Schäufele is one of Franconia's signature dishes: roast pork shoulder with bone and rind, cooked slowly until tender, served with crispy crackling, dark gravy and a potato dumpling. The name comes from the shovel-like shape of the shoulder blade. In Franconian inns, Schäufele is often treated as a benchmark dish for kitchen quality.

What Schäufele Is

Schäufele is pork shoulder, specifically a cut from the shoulder with bone, meat and rind. The name comes from the shape of the shoulder blade: it resembles a small shovel, "Schaufel" in German. In Franconian dialect, that becomes Schäufele or Schäuferla.

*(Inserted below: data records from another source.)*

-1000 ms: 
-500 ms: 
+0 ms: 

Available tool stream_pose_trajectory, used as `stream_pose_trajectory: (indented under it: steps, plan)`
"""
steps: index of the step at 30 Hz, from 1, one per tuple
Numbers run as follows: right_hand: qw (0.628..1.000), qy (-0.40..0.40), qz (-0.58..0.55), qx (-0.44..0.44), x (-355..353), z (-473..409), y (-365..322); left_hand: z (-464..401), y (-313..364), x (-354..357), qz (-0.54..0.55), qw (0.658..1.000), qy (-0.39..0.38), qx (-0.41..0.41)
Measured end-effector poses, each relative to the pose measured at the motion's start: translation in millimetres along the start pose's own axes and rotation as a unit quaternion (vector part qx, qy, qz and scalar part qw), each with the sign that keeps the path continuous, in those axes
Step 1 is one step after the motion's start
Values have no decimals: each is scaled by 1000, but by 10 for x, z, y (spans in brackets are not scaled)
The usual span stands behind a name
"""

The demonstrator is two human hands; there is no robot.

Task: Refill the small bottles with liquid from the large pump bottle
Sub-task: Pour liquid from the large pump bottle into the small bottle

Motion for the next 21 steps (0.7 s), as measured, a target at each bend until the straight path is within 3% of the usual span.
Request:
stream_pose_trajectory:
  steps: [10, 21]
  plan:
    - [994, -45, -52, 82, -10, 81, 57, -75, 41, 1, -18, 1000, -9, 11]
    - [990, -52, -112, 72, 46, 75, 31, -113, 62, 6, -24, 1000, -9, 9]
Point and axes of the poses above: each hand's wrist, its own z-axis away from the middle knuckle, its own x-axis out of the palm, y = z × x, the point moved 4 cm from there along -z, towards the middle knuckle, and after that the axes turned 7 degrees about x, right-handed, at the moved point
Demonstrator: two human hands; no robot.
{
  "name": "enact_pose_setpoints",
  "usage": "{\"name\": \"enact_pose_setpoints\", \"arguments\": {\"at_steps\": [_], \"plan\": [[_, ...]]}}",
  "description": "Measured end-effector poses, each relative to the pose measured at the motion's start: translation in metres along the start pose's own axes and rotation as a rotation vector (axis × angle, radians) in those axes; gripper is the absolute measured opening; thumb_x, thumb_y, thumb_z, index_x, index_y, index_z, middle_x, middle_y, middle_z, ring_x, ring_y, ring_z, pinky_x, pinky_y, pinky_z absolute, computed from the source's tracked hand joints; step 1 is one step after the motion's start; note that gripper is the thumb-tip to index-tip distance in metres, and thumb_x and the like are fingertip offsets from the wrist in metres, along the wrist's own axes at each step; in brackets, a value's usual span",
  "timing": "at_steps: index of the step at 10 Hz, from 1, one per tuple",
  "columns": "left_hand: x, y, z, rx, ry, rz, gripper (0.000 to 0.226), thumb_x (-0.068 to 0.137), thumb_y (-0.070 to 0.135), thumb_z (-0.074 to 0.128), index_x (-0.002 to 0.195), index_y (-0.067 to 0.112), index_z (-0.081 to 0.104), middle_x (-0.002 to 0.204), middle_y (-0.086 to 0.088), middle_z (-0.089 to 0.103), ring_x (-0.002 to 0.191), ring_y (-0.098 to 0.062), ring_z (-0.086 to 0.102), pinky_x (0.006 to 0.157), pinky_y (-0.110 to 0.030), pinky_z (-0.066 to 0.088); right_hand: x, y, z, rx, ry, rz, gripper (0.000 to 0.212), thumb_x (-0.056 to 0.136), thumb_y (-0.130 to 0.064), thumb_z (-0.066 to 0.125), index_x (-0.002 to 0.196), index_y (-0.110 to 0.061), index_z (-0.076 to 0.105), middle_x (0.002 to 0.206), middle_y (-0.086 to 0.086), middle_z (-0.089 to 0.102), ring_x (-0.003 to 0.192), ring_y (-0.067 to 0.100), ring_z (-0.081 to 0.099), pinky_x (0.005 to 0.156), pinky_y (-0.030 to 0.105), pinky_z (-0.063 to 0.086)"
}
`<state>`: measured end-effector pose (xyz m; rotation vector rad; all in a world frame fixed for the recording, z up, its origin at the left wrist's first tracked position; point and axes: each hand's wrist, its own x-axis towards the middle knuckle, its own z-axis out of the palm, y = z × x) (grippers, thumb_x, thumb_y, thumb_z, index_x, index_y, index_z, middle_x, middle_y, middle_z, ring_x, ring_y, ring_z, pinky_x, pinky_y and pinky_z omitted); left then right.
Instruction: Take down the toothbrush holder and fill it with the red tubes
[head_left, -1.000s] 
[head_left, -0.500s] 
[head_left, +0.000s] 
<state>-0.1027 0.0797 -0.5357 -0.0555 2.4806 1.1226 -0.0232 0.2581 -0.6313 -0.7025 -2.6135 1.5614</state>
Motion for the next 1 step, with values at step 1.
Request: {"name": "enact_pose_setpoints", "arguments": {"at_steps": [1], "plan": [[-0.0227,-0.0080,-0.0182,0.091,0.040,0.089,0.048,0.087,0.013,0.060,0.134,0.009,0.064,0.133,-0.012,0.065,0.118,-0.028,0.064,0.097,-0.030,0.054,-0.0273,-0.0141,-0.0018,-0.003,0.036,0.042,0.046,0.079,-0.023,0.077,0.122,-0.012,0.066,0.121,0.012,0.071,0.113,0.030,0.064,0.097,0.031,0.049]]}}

The rind is scored in a diamond pattern, the meat is seasoned with salt, pepper, caraway and often marjoram, then slowly roasted in the oven. A good Schäufele is ready when the meat separates easily from the bone and the rind is crisp. In Franconia, the crackling matters.

Schäufele Is Not Schweinshaxe

This distinction matters to Franconian cooks and innkeepers. Schweinshaxe is pork knuckle, the lower leg. It is a different cut with more connective tissue, more cartilage and often a more dramatic crackling. Haxe is the Sunday dish of Munich and Lower Bavaria. Schäufele is the Sunday dish of Franconia.

Schäufele is finer-grained than Haxe, juicier and less tendon-heavy. If you are expecting the heavy crunch of a Bavarian pork knuckle, this is different. Not worse, just different: more roast, more sauce, more dumpling.

What Goes with It

The Classic Accompaniments

  • Kloß / potato dumpling: Essential. In Franconia it is often made from raw and cooked potatoes or as a raw potato dumpling. Its job is to absorb the gravy, and it does that job well.
  • Blaukraut / red cabbage: Sweet-sour braised red cabbage, often with apple and a little vinegar. It balances the richness of the roast.
  • Sauerkraut: An alternative to red cabbage, more acidic and less sweet.
  • The gravy: Not a side dish, but part of the dish. A good Schäufele gravy is dark, intense and clearly built from roasting flavours. It should not come from a packet.

Schäufele and Beer

Schäufele pairs best with beer that is full-bodied but not sharply bitter. The classic companion is the brewery's house Märzen, Kellerbier or Ungespundetes. Low carbonation, malty body and restrained bitterness work well with the gravy and the crackling.

At Mahrs Bräu in Bamberg, Schäufele with Ungespundetes is almost house canon. The beer is soft, rounded and full-bodied, exactly the right counterweight to the rich roast sauce.

Where to Eat Schäufele

Many traditional Franconian inns serve Schäufele on Sundays, and some offer it daily. It is not a fast dish: a good Schäufele needs time in the oven. That is why some places only serve it on specific days or by pre-order.

Travellers will find Schäufele reliably in traditional inns in Bamberg, Nuremberg, Forchheim, Coburg and the Fränkische Schweiz. In a brewery pub, it is often the dish that tells you whether the kitchen knows what it is doing.